Task prompt »
Copy each line containing "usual" from the listing below.

Supplied material »

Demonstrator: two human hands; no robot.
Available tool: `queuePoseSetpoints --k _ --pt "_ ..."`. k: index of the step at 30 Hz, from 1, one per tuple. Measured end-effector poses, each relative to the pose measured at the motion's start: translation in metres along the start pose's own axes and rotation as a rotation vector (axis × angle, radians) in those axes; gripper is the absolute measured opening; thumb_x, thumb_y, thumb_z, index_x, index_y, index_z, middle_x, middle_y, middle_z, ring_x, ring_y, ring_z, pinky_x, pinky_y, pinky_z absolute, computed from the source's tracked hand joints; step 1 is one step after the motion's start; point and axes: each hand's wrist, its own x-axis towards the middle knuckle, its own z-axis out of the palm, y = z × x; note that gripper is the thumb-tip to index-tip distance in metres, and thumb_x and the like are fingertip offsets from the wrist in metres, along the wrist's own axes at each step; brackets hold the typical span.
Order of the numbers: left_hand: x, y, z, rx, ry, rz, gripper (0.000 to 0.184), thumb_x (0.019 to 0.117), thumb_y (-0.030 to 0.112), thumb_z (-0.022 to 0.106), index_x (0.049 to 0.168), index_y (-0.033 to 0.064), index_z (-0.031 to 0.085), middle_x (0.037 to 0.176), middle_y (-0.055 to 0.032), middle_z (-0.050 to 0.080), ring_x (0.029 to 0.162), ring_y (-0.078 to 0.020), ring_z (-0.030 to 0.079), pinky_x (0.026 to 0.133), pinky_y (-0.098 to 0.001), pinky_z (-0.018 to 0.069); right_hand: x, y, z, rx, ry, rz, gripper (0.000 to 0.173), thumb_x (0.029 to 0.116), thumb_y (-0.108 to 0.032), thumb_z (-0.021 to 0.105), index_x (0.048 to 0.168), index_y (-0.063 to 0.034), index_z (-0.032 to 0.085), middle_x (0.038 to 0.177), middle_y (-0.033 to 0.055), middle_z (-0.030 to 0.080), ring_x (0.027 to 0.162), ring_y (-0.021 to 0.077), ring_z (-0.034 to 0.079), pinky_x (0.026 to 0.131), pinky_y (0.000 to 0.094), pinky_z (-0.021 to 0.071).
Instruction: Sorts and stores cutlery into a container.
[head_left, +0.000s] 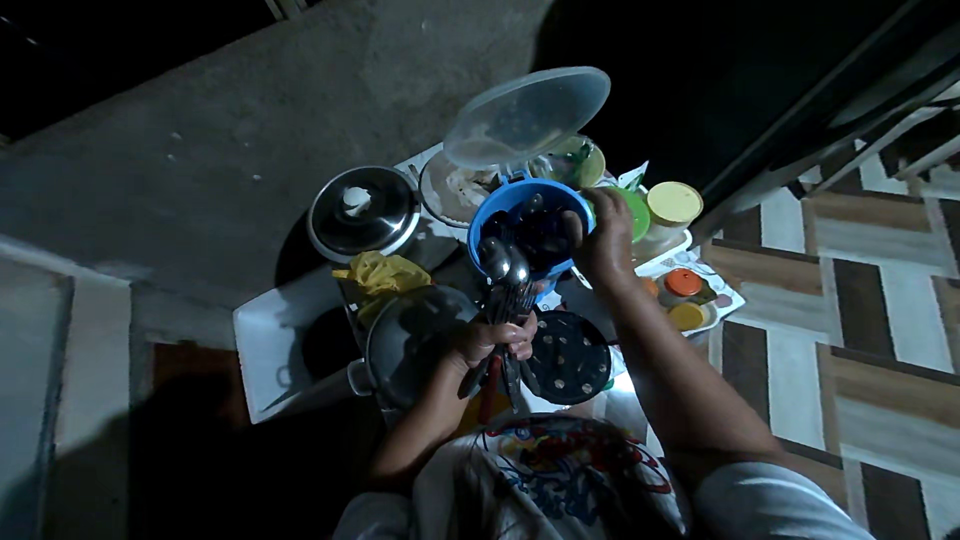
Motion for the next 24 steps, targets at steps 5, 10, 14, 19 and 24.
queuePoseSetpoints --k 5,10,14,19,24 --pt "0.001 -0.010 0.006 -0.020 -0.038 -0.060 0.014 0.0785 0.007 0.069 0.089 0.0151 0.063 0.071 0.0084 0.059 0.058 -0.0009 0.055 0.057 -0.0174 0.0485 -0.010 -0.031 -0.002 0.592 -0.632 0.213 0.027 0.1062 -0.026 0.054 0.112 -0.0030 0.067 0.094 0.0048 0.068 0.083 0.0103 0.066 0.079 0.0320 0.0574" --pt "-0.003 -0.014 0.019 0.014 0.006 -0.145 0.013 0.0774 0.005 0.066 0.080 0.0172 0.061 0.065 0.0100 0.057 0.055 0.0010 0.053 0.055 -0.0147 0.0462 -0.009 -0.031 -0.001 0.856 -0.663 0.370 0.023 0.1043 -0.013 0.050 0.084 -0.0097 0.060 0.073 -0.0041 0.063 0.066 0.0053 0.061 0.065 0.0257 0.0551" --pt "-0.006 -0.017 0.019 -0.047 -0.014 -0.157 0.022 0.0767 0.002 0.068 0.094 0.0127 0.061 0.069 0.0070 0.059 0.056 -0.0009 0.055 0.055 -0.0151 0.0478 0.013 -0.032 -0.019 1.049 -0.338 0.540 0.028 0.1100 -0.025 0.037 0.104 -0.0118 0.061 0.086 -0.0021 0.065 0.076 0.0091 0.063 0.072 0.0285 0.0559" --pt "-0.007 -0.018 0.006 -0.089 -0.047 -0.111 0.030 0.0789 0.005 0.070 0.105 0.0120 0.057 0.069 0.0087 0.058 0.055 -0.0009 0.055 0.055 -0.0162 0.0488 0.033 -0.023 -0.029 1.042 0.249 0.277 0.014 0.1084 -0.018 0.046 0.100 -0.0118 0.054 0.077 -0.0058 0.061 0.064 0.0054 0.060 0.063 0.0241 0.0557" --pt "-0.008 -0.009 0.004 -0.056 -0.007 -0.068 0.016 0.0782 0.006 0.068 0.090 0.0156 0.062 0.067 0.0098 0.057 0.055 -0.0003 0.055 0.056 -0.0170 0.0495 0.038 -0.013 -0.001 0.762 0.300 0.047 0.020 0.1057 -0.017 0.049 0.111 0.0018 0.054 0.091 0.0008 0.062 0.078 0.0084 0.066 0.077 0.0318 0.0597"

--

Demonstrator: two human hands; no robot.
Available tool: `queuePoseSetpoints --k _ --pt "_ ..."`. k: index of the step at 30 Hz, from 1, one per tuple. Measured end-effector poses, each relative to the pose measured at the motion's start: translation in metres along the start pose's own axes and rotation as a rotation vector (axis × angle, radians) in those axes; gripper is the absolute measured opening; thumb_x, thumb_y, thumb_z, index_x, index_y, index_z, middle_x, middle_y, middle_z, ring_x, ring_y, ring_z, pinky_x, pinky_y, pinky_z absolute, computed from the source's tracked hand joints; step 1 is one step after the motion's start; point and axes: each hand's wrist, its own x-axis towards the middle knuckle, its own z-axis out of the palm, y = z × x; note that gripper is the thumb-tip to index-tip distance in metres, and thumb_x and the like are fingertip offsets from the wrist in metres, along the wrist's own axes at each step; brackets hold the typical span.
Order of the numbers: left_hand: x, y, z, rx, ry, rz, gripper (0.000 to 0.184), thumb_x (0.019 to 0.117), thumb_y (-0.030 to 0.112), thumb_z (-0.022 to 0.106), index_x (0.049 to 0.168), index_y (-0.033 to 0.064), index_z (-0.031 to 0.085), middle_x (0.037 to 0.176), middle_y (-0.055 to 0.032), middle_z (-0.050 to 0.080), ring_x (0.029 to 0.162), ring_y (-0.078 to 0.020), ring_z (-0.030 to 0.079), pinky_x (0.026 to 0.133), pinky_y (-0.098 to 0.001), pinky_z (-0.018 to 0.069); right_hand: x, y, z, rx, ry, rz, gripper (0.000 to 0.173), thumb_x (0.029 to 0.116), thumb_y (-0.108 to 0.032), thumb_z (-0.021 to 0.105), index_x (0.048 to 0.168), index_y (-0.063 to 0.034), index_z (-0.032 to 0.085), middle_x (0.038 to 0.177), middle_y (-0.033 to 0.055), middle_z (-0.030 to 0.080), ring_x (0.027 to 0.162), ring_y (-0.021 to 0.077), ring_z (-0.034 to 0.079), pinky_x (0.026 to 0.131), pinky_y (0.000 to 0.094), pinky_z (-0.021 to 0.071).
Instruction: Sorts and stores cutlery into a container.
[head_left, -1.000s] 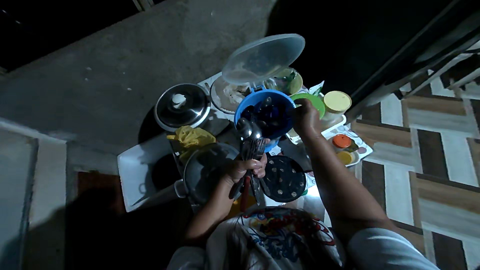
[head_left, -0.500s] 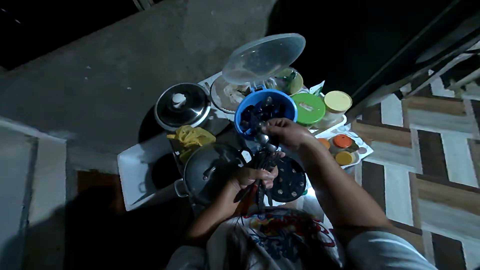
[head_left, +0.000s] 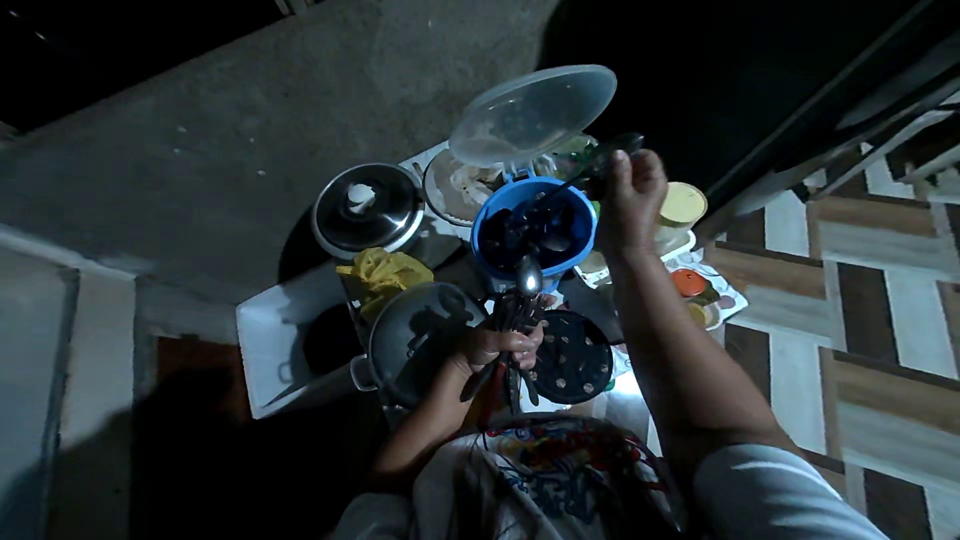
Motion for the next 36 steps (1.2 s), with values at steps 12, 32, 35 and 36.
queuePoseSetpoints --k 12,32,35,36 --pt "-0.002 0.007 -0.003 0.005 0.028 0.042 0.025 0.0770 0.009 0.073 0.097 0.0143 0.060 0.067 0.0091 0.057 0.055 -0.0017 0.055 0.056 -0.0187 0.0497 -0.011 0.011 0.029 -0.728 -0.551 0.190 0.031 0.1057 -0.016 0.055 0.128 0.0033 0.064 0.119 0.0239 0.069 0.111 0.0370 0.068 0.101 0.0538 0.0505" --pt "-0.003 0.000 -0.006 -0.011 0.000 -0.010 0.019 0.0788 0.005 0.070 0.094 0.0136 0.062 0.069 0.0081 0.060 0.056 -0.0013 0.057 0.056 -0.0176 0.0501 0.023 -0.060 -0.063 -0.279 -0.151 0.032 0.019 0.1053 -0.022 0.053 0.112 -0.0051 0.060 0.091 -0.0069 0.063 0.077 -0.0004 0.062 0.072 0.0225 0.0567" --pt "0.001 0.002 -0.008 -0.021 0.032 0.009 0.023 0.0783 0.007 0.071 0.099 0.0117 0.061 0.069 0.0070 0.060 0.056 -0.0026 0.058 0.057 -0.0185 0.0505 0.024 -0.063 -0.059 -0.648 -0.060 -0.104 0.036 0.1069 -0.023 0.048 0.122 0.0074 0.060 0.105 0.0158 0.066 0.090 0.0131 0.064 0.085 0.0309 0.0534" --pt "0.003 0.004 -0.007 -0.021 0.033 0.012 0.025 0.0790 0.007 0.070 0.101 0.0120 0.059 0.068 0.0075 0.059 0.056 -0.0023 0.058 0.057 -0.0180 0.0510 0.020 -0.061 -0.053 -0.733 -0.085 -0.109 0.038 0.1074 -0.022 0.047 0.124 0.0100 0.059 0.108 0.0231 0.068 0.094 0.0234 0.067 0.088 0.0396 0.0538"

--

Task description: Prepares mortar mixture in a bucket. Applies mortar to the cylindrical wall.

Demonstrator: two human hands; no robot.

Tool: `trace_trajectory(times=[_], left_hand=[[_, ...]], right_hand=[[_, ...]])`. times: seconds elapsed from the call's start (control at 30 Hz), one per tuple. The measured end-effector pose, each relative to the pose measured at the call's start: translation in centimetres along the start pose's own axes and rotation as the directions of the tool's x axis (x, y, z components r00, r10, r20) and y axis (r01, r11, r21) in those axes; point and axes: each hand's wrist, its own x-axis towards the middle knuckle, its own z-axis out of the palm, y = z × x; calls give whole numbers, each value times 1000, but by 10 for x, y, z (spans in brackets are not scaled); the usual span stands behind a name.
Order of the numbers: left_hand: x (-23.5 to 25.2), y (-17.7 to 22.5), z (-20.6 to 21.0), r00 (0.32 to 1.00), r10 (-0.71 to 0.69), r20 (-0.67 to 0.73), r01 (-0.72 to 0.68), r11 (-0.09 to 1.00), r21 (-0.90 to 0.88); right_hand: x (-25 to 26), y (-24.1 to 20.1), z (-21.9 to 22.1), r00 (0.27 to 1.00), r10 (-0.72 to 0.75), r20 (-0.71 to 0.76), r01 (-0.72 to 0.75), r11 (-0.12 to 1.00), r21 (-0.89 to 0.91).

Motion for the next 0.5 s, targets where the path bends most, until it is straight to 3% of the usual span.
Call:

Response for this exercise »
Tool: `trace_trajectory(times=[_], left_hand=[[_, ...]], right_hand=[[_, ...]])`. times: seconds elapsed from the call's start (control at 30 Hz), one per tuple. The measured end-effector pose, each relative to the pose measured at the call's start: translation in centimetres along the start pose's own axes and rotation as the directions of the tool's x axis (x, y, z components r00, r10, r20) and y axis (r01, r11, r21) in those axes; point and axes: each hand's wrist, its own x-axis towards the middle knuckle, its own z-axis out of the palm, y = z × x; calls give whole numbers, each value times 1000, but by 10 for x, y, z (spans in brackets are not scaled); the usual span stands behind a name.
Motion for the next 0.5 s, targets where the path bends most, until it is straight to 3% of the usual span.

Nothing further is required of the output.